Biografia Władysława Gomułki, jedynego I sekretarza KC PZPR, który chciał być samodzielnym politykiem. Jedynego, który mógł być samodzielnym politykiem. Historia polityka, który tak jak jego poprzednik i jego kolejni następcy, przegrał wszystko.
Jeden z najszczególniej paradoksalnych życiorysów polskiego komunizmu. Absolwent sowieckiej „Leninówki”, członek partii bolszewickiej, wierny wyznawca stalinizmu, który w występowaniu Berii miał odwagę odmówić samemu Stalinowi. Bierut zamknął go w więzieniu, a jego nazwisko padało na najważniejszych stalinowskich procesach w krajach bloku sowieckiego. W 1956 roku odprawił do Moskwy najpierw Chruszczowa, a później Rokossowskiego. Na placu Defilad słuchało go 400 tysięcy ludzi, więcej aniżeli jakiegokolwiek polskiego polityka, nie wyłączając Józefa Piłsudskiego.
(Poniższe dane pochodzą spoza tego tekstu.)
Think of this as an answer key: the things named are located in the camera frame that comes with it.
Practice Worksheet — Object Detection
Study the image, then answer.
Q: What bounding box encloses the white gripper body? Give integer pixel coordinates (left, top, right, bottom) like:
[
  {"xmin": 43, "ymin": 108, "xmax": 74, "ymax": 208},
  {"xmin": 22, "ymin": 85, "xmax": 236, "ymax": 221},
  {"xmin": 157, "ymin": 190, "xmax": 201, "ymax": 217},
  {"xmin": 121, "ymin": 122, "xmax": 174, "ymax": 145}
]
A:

Poprzez moment miał nawet poparcie kardynała Wyszyńskiego, a niektórzy księża nazywali go Władysławem V.
Gigantyczne poparcie narodu roztrwonił błyskawicznie, ale o to nie dbał. Coraz bardziej się staczał. Schlebiał antysemickim nastrojom, podżegał do „bratniej pomocy” w Czechosłowacji i był jednym z tych, którzy pogrzebali szanse na zreformowanie socjalizmu. A później kazał strzelać do robotników z Wybrzeża…
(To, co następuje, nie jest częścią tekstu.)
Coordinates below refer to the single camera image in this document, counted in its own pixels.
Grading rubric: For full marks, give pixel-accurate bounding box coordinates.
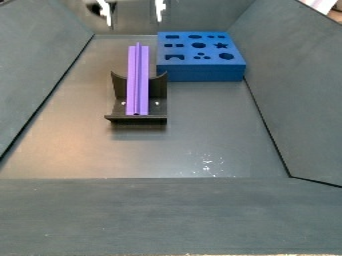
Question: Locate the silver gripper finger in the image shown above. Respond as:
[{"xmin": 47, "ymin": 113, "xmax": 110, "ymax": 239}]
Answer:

Władysław Gomułka mógł trafić do panteonu najwybitniejszych w polskiej historii. Ale musiałby, choćby pozostając ideowym komunistą, uwolnić się od uległości wobec moskiewskich genseków. W październiku 1956 roku miał w ręku wszystkie karty. Entuzjazm milionów Polaków, poparcie Kościoła, więcej przyjazność emigracji. Wierzono, iż poprowadzi Polskę ku wolności, jeszcze ułomnej, lecz jedynej, jaka była wtedy możliwa. Starczył mu rok, aby tę wiarę i entuzjazm ludziom odebrać.
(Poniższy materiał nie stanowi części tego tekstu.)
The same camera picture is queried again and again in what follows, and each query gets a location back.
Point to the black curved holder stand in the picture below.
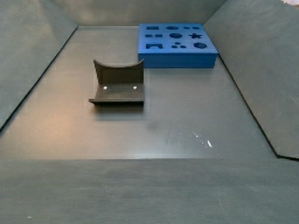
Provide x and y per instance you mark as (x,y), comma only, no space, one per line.
(119,78)

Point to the blue shape sorter block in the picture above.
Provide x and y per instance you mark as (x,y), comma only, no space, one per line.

Piotr Gajdziński, wytrawny biograf pezetpeerowskich sekretarzy, opisuje postać równocześnie tragiczną i śmieszną. Człowieka miotającego się pomiędzy wielkością i małością, depozytariusza największych nadziei Polaków, który zakończył czas swych rządów strzelaniem do robotników. Gdyby mógł przeczytać książkę o sobie, właśnie taką jak ta, być może zrozumiałby, jak wielką dostał od historii szansę i jak głupio ją zmarnował.